R423 – Assiette de pêches, 1879-1880 (FWN777)

Pavel Machotka

(Cliquer sur l’image pour l’agrandir)

Assiette de pêches, 1879-1880
59.7 x 73.3 cm
R423 – FWN777

Ressentir ce qui peut manquer à un tableau, et imaginer comment Cézanne aurait pu le changer, l’eût-il continué, est la contrepartie honnête de l’admiration que l’on éprouve par ailleurs, et c’est une façon de vérifier l’intégrité de notre perception. Assiette de pêches, une nature morte retravaillée mais inachevée, donne un peu cette impression. Il faut avouer que la lumière, qui est apportée à la nappe et à l’arrangement de fruits assez sombre (placé devant un fond encore plus foncé) est une réussite, et les que les fruits s’accordent bien à la nappe : les verts, bleus, et bruns rouge de l’assiette de pêches se retrouvent, beaucoup plus clairs, dans le modelé de la nappe. Mais l’arrière-plan, qui reste proche du monochrome, n’est pas lié étroitement à la table et la volute unique du papier peint (à gauche) est trop flou pour faire le lien requis avec les deux pêches en dessous.

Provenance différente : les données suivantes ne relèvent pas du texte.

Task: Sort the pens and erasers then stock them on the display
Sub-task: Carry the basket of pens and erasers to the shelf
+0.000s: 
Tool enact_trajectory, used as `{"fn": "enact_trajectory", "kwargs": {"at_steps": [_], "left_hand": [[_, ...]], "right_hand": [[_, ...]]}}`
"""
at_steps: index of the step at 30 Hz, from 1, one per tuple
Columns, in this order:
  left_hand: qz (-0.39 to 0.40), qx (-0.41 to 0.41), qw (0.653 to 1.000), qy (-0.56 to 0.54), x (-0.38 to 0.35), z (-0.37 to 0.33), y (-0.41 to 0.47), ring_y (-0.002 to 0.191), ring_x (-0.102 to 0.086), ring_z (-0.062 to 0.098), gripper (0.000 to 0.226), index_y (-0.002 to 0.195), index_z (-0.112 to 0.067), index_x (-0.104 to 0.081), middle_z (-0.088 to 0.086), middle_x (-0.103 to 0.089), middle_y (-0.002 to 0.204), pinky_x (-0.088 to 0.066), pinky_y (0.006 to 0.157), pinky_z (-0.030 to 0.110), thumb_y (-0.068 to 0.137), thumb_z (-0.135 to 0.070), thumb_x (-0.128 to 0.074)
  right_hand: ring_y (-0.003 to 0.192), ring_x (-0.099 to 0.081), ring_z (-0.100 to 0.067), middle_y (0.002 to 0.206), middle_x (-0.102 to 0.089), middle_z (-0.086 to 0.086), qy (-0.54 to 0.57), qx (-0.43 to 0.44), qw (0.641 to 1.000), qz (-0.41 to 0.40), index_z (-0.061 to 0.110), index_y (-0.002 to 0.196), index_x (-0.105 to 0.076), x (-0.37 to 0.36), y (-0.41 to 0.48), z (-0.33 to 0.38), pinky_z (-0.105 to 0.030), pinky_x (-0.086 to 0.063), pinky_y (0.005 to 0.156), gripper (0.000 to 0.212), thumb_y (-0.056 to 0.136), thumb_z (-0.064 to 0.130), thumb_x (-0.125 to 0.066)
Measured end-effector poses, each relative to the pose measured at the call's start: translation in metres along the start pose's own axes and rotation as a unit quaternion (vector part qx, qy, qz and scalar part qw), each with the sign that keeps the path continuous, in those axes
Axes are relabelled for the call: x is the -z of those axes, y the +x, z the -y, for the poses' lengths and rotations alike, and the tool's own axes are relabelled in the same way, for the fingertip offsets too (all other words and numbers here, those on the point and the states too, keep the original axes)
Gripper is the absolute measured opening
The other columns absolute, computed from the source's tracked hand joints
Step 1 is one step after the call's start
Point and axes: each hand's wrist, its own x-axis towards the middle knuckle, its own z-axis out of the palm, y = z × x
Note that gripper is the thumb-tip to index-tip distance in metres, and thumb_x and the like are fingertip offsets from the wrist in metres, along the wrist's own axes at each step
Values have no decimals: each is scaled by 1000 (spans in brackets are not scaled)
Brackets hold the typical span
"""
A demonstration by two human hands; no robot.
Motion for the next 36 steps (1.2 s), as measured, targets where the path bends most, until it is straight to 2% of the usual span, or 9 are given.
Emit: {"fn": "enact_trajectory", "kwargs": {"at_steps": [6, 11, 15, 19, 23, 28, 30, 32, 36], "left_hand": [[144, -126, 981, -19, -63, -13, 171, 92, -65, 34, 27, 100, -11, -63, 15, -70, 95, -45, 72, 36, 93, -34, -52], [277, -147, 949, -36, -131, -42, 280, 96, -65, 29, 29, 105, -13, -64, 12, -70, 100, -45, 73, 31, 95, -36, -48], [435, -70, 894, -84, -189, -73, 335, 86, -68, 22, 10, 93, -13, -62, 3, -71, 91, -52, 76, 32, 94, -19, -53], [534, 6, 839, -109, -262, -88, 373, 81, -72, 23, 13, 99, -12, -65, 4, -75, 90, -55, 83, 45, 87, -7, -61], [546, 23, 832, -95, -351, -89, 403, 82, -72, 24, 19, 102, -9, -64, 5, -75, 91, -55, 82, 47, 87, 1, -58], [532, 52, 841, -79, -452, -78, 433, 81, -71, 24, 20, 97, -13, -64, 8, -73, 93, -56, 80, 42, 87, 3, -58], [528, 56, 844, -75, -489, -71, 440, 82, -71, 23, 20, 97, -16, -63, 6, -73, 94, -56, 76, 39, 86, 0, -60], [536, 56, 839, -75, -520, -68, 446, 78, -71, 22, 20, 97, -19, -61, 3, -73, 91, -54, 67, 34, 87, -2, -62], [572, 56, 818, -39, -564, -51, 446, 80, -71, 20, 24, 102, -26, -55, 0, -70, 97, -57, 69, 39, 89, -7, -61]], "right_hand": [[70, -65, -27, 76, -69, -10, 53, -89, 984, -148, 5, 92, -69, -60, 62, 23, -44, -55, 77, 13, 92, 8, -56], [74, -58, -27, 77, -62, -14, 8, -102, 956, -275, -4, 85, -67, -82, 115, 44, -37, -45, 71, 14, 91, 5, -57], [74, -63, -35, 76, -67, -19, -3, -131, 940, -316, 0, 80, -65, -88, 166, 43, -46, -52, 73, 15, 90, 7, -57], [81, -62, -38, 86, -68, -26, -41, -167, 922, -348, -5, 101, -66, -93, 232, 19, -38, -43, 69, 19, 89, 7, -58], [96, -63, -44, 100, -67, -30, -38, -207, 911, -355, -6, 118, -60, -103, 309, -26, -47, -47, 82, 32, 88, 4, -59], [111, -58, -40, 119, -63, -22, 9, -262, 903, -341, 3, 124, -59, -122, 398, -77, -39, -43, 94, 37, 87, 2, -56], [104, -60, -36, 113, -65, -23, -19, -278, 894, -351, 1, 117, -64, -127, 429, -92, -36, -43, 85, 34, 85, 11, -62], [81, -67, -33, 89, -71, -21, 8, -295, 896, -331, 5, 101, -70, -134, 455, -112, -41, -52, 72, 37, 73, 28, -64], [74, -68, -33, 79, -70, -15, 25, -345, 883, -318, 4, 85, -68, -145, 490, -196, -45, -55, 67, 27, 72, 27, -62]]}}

Peut-être que c’est une conception inhabituelle de la nature morte – les objets rendus lumineux par leur placement devant un fond sombre et monotone – qui a gêné Cézanne ; il semble en terrain plus familier quand il conçoit une composition entièrement en termes de rapports de couleurs. (Mais il faut noter son souci subtil d’introduire dans le fond les couleurs des fruits dans une forme très désaturée.)

Le même papier peint fournit l’arrière-plan de treize natures mortes; nombre d’entre elles accomplissent ce que Fry admire tant, la synthèse entre l’aspect des objets et la matérialité du tableau. Six sont peintes en touches parallèles en pleine pâte avec des bords très travaillés, et l’on peut comprendre pourquoi elles sont considérées parfois emblématiques du génie de Cézanne. Quatre d’entre elles furent en fait achetées tôt par des peintres ou des critiques d’art[1]. Dans chacune nous suivons non seulement les plis raides des nappes, l’ovale ouvert, presque angulaire, des coupes de fruits, et les plans nets des fruits, mais aussi une touche distincte ; la substance du tableau est si fascinante que notre regard s’empêtre dans la surface plutôt qu’il ne se pose confortablement dans un point imaginaire de l’espace au-delà.

Source: Machotka, Cézanne: La Sensation à l’oeuvre.

[1] Pommes et serviette (R417-FWN778) fut possédé par le critique Théodore Duret, Nature morte au compotier par Paul Gauguin, Compotier, pommes et miche de pain (R420-FWN782) par Mary Cassatt, Verre et pommes par Edgar Degas.